Along with the coffee you need a chocolate dip cone at McDonald’s. It is $1.39 worth of heaven, and you certainly are deserving of some heaven right now.
“In case you’re curious, allow me to summarize the lesson being hammered and re-hammered into my thick head every single week: Dear Me, please stop trying to shield your kid from the cruel world or fix things for her and just let her fall on her face so that you can both realize it won’t kill her.”
Substitute “her” for “him”. I think you just saved me a bundle of insurance headaches in trying therapy. Now if only my skull would let that in.
Thanks for reminding me of that lesson. And I wish you a much better day today and tomorrow.
PS–You’ve earned a super-froufy cup of coffee of your favorite type.
Hey, sometimes the silver linings are a little on the grey side, but they are still there.
I’m impressed with how you are able to write about all of this with such humor while not minimizing any of the trauma. You are remarkable, as is your family. Sending good thoughts your way.
There’s nothing like swimming in the deep end of life crises to really put perspective on the odd moments of chaos that crop up .
That you can find humor in those moments is therapeutic.
While going through what I now call the five year hell blitz, I was driving my Dad to an important appt with an eye specialist who was going to scrape several cancerous tumors from his eye orbit, and my car died, in rush hour traffic, just before getting on the NJ Parkway.
Here I was, desperate to make sure he got better and I COULDN’T GET HIM THERE.
He sat there, completely nonplussed, while I was hemorrhaging with panic and WTFery.
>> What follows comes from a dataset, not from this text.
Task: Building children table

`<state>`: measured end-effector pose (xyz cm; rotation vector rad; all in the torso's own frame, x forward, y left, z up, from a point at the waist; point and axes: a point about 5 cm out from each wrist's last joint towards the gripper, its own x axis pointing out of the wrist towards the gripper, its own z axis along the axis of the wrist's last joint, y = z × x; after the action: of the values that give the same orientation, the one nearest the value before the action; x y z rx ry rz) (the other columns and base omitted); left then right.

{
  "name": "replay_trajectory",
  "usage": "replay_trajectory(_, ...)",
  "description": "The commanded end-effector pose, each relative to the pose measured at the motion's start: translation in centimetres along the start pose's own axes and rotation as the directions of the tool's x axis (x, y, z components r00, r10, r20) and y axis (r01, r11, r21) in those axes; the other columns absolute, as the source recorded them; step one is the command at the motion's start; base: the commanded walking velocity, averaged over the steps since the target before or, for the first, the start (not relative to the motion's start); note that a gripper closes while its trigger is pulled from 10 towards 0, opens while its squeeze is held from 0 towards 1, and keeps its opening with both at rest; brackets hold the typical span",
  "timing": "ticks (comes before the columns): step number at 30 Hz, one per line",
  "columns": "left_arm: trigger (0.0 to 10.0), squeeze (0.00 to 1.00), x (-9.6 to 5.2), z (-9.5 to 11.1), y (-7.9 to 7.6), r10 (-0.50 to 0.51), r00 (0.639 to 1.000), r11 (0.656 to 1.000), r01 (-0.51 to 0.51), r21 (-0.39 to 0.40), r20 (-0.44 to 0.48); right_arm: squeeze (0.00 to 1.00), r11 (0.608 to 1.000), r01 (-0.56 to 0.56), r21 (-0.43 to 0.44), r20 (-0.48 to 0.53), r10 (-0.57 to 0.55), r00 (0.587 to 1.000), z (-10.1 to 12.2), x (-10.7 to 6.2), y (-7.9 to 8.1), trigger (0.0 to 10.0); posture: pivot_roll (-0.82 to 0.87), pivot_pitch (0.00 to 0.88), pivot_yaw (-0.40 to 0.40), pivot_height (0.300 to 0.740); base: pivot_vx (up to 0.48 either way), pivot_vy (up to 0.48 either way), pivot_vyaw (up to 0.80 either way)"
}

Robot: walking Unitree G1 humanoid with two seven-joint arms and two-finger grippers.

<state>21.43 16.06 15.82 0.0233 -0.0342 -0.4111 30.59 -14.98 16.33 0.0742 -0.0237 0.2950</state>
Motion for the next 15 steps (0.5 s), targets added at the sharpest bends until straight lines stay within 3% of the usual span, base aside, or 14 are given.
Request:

The sad man, who had lost his wife of 52 years just four monhts ago and then been diagnosed with aggressive cancer, chuckled at the whole thing and talked me down from the edge of a breakdown.
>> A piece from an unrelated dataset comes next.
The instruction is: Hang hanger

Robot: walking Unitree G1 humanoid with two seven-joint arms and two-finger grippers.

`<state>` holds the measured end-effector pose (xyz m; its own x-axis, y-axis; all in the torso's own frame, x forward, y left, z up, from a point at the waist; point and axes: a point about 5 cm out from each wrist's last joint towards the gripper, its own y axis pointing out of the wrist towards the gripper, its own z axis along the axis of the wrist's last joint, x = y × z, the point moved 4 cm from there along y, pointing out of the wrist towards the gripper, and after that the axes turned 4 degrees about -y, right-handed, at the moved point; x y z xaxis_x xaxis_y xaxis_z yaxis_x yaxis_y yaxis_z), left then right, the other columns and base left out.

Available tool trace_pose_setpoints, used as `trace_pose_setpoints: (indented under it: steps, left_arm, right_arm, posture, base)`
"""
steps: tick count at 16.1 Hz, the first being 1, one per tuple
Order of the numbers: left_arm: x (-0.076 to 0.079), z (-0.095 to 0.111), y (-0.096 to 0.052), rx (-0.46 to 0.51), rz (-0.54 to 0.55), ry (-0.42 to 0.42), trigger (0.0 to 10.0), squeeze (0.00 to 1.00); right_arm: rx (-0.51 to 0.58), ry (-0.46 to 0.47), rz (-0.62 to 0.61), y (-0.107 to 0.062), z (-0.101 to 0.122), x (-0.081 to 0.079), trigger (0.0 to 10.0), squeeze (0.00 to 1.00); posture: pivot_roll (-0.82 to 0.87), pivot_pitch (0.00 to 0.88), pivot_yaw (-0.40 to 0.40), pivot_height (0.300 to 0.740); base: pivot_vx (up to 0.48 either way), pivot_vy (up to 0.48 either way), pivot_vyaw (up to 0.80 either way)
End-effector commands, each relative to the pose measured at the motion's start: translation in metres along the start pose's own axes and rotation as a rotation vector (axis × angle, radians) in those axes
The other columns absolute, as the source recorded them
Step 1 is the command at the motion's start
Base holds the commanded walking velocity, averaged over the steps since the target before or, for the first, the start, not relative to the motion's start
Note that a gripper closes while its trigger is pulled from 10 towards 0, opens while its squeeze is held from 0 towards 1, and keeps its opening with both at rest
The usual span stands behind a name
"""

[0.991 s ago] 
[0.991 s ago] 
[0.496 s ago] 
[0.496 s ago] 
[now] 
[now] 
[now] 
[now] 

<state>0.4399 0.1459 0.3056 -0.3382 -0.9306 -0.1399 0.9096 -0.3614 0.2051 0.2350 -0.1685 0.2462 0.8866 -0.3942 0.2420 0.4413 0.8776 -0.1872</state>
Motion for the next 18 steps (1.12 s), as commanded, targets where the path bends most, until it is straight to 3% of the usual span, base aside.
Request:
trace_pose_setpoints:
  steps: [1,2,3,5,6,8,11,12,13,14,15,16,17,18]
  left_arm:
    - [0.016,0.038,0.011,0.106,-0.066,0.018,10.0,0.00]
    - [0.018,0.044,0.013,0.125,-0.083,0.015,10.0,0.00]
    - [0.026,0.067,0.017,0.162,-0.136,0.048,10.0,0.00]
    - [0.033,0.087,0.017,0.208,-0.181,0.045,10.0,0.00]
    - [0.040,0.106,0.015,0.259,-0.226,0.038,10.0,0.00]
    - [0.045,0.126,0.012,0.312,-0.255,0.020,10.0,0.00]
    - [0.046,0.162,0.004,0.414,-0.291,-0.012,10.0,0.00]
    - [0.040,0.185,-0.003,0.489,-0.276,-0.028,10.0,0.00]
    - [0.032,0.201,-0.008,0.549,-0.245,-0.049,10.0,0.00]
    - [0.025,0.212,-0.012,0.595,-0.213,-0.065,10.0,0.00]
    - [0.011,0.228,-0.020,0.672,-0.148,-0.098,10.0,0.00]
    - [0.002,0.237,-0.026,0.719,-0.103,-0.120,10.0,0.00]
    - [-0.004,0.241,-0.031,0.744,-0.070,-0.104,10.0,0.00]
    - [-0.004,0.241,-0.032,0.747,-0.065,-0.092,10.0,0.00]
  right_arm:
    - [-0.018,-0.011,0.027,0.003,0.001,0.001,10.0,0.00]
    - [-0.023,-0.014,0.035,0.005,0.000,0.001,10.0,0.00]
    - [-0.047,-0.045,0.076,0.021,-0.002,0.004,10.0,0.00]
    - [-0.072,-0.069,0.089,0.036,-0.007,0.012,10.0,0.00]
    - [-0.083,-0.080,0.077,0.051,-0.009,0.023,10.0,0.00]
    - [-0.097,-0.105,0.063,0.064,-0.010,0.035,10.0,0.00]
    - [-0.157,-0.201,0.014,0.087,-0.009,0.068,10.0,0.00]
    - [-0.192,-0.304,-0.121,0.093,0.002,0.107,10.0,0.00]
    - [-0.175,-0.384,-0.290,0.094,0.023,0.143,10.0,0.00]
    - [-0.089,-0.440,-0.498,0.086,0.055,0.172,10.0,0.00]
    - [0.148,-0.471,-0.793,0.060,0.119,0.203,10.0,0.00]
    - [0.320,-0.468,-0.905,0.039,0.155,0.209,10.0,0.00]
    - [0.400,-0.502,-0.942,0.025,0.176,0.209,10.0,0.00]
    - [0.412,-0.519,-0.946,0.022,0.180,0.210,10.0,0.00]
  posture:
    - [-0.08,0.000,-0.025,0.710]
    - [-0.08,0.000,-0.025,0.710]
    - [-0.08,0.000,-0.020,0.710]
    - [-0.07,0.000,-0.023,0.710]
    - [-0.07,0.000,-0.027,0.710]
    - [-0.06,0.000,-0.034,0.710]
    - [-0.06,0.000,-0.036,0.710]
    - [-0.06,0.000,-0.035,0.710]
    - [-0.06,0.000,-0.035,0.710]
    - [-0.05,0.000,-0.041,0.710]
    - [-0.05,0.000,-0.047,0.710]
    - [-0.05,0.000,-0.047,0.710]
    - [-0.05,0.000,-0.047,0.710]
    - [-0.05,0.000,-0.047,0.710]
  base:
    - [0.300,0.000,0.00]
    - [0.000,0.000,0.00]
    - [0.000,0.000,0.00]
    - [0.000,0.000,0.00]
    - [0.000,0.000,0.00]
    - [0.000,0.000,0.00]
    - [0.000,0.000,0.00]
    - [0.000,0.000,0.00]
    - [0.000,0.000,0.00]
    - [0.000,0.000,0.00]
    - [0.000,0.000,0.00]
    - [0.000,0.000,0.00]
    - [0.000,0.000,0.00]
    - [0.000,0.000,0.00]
And then we went and got coffee at the Dunkin Donuts to wait for AAA.
It drives my kids CRAZY, but ever since I read the Little House series aloud, I end every not-so-bad mishap with “All’s well that ends well.” Seriously, that family could lose an entire crop to locust, have the wife and girls almost killed in a runaway carriage, and almost starve to death and that’s how Pa would sum it up. Perspective helps.
Now if my house gets covered in locust, I’m running away like a bat outta hell but, short of that, I should be okay.
Glad you are channeling your inner Pa Ingalls too. ((hugs))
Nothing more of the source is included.